If anyone needs a working example I could now provide one. Maybe Opal Kelly will host it on their download site.[/QUOTE]
Well I got microblaze to pass the memory test as well. It took me quite a while.
Here’s a quick run down of what I did.
I used BSB to build a microblaze core at 75mhz.
Peripherals are as follows:
- GPIO for leds
- GPIO for ddr2 cs# (MIG does NOT create this, took me a while to figure out)!
- ddr2 peripheral.
After that was done. I double clicked on the ddr2 guy to run the mig wizard. Selected ram, followed opal-kelly user manual for config options.
Next, GPIO for ddr2 was made into a 1 port GPIO, set to default output.
In the system.ucf I mapped the ddr2_gpio_pin to LOC=C3 (from ramtest example, this also took me a while to figure out) and added a pull down just in case.
So now we have our chip select pin (cs#) set to low on the proper pin, and we have a ddr2 peripheral.
One thing the auto tools will do is screw up the naming conventions.
Inside of edk you’ll see the external port names are something like MDDR2_dram_xxxx. However, the pin mapings made in MIG have names like mcbx_dram_xxx (go check the pins mappings, they are in /%projecet%/implementation/system_mcb_ddr2wrapper.ncf) (ncf is constraints file for memory, if you don’t see the file you’ll have to run generate net list first (even if net names are still screwed up)).
I’d recommend accepting the mig settings and updating the external port names inside edk (or the system.mhs file) to match.

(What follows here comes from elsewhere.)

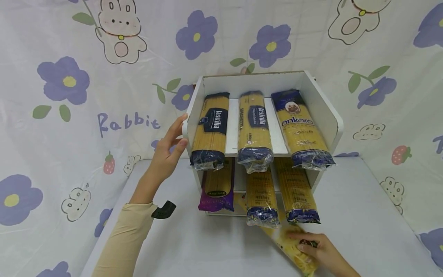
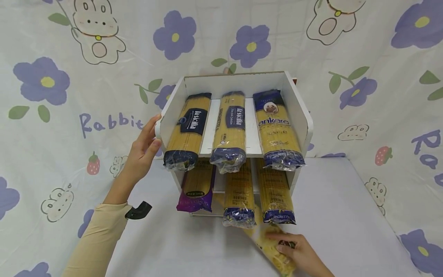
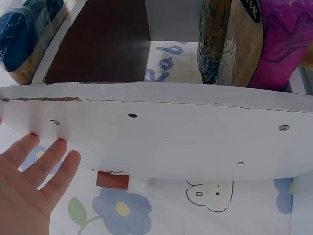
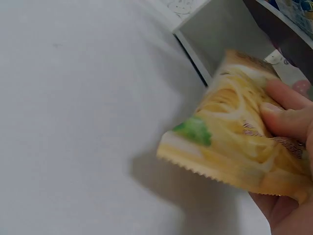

If you don’t, when you go to synthesize, you’ll notice all your ram ports get trimmed.
So at this point you have pin net names mapped correctly to external ports (system.mhs matches ncf file), you have pull down on cs# line,now all you need is to fix the reference clock to match what you selected in BSB( i chose 200mhz). This is done via front panel.
Make your clock single ended in the system.ucf file and away you go.
Rambling.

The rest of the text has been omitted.